● **Work request**
Whenever a line below includes the word "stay", copy that line.
::::::::
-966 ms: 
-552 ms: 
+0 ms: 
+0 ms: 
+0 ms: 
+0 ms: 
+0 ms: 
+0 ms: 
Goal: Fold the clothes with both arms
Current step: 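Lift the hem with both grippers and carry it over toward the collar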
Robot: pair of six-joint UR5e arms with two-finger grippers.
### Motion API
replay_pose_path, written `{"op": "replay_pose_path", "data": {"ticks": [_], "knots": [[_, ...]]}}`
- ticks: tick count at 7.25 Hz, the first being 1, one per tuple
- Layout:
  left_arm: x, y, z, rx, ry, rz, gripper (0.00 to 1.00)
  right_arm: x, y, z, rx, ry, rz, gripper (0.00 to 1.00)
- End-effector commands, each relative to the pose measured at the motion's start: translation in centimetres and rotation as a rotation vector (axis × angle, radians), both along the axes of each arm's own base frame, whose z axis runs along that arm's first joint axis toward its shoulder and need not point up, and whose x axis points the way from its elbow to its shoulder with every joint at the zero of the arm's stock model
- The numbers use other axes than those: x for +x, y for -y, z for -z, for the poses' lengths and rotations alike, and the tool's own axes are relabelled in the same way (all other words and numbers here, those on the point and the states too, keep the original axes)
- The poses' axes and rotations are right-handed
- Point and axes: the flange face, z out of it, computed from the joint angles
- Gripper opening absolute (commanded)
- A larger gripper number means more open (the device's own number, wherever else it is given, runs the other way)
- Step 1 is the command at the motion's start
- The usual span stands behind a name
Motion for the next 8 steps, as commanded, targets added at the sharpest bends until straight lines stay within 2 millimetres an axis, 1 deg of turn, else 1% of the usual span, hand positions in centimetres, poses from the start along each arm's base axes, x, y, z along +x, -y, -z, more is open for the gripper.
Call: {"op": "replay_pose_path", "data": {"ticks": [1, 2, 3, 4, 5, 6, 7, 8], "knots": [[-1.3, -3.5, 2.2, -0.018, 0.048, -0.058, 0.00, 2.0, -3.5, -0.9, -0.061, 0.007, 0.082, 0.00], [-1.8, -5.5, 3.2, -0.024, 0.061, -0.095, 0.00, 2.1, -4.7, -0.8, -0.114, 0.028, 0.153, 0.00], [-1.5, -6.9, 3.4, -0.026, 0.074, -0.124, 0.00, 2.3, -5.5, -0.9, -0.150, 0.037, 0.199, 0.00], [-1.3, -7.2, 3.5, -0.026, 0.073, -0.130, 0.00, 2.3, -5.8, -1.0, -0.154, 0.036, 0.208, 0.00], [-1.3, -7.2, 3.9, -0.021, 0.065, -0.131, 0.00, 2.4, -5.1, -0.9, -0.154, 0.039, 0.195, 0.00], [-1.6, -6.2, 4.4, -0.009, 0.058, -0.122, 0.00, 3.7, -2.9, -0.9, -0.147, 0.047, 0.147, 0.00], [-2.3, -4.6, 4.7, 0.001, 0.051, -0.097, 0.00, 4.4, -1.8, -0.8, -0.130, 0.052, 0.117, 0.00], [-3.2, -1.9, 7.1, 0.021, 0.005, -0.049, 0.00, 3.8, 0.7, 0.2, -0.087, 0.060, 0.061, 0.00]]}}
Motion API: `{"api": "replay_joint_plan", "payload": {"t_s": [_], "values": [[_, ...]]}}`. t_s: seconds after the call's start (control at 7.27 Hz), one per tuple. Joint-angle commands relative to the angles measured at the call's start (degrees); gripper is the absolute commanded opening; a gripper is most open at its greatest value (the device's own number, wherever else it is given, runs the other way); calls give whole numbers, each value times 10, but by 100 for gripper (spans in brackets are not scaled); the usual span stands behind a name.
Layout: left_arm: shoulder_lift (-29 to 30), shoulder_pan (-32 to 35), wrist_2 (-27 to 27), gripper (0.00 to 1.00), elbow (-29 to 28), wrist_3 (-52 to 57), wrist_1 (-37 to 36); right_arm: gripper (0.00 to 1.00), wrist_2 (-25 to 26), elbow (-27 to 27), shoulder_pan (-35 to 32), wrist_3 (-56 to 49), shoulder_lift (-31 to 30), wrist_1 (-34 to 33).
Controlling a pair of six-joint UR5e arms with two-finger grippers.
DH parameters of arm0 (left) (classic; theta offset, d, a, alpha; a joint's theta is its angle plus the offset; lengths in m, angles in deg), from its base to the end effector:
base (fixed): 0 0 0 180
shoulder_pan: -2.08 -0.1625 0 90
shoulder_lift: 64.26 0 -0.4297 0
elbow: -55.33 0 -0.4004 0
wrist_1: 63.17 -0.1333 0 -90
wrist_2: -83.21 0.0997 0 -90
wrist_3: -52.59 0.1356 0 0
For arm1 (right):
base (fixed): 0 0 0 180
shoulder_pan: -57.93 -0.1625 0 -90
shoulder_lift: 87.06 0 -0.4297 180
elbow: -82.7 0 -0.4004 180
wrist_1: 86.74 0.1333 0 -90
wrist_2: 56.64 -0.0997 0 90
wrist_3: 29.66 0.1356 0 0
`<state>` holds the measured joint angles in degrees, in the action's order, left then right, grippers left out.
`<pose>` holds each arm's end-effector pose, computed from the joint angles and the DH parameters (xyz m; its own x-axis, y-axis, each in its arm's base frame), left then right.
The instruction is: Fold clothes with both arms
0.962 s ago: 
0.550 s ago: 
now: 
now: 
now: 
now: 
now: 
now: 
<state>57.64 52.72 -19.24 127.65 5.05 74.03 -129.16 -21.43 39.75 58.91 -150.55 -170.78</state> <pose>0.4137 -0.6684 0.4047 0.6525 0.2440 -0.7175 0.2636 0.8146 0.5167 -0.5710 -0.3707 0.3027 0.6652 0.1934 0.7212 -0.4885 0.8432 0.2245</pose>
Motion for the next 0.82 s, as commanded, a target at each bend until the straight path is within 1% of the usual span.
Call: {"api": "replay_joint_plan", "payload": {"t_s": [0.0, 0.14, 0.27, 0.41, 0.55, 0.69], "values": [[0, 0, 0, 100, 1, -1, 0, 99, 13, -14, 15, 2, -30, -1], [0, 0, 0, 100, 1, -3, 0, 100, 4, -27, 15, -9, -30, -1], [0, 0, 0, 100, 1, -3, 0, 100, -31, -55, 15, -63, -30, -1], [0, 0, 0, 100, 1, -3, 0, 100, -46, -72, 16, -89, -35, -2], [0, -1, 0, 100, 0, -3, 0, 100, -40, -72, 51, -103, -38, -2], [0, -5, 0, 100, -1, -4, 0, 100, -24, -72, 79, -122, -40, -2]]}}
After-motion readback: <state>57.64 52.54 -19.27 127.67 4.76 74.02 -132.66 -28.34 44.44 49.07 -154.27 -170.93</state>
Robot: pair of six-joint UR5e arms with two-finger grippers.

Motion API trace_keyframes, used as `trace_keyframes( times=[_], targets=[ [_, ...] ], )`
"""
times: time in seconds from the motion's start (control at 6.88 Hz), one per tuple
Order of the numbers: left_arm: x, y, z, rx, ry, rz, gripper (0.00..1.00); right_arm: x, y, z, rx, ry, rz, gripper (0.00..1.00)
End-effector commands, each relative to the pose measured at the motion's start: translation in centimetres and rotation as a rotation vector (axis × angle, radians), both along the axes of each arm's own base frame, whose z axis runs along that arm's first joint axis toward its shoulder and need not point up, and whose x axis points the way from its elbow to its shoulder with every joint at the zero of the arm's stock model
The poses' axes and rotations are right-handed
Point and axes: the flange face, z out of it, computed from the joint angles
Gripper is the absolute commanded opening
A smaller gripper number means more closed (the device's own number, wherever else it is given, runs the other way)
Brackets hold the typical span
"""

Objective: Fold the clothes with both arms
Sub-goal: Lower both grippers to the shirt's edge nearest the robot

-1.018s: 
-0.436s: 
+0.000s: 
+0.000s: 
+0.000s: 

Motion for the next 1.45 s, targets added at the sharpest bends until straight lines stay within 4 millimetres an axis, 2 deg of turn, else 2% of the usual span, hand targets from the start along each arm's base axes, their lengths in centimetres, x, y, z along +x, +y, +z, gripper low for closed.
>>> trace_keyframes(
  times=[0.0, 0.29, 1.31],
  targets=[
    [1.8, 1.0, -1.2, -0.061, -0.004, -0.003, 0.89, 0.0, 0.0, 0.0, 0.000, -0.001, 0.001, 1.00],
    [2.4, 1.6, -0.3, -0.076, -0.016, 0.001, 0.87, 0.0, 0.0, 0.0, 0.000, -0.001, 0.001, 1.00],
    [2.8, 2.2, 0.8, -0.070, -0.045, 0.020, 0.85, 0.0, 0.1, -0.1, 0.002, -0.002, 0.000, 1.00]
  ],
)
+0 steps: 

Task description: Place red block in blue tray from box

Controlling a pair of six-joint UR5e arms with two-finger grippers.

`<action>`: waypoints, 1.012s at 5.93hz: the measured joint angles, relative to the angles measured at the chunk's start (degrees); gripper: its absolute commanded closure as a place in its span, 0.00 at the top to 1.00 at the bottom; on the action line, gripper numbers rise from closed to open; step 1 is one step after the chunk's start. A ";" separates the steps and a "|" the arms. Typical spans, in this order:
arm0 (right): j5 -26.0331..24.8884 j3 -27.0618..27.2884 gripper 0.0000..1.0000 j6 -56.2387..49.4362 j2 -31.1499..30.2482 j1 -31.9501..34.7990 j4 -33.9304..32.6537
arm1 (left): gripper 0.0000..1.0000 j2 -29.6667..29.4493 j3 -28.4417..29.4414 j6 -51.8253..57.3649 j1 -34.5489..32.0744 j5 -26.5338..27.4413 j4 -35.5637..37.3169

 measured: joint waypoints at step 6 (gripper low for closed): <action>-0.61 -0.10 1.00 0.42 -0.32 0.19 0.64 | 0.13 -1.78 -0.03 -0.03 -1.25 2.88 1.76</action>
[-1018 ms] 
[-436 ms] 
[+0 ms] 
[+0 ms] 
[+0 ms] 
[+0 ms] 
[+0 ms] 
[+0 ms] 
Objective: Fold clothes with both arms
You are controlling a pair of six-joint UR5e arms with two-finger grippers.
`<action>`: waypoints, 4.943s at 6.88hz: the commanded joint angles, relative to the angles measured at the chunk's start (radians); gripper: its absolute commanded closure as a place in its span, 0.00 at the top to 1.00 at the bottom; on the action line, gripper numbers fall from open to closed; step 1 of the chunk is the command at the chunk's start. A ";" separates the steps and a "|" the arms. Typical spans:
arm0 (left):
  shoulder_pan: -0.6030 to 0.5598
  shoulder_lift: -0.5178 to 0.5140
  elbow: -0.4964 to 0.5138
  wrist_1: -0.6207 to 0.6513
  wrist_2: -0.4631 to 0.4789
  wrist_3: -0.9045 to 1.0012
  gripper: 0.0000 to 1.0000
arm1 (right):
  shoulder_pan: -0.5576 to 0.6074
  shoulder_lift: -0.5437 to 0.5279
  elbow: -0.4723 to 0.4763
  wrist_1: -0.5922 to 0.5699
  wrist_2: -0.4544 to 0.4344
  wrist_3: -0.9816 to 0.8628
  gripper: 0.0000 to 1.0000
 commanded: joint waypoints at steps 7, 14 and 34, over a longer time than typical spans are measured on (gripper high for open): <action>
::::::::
● **Answer below**
Motion for the next 8 steps, as commanded, targets added at the sharpest bends until straight lines stay within 2 millimetres an axis, 1 deg of turn, else 1% of the usual span, hand positions in centimetres, poses from the start along each arm's base axes, x, y, z along +x, -y, -z, more is open for the gripper.
Motion for the next 1.45 s, targets added at the sharpest bends until straight lines stay within 4 millimetres an axis, 2 deg of turn, else 2% of the usual span, hand targets from the start along each arm's base axes, their lengths in centimetres, x, y, z along +x, +y, +z, gripper low for closed.

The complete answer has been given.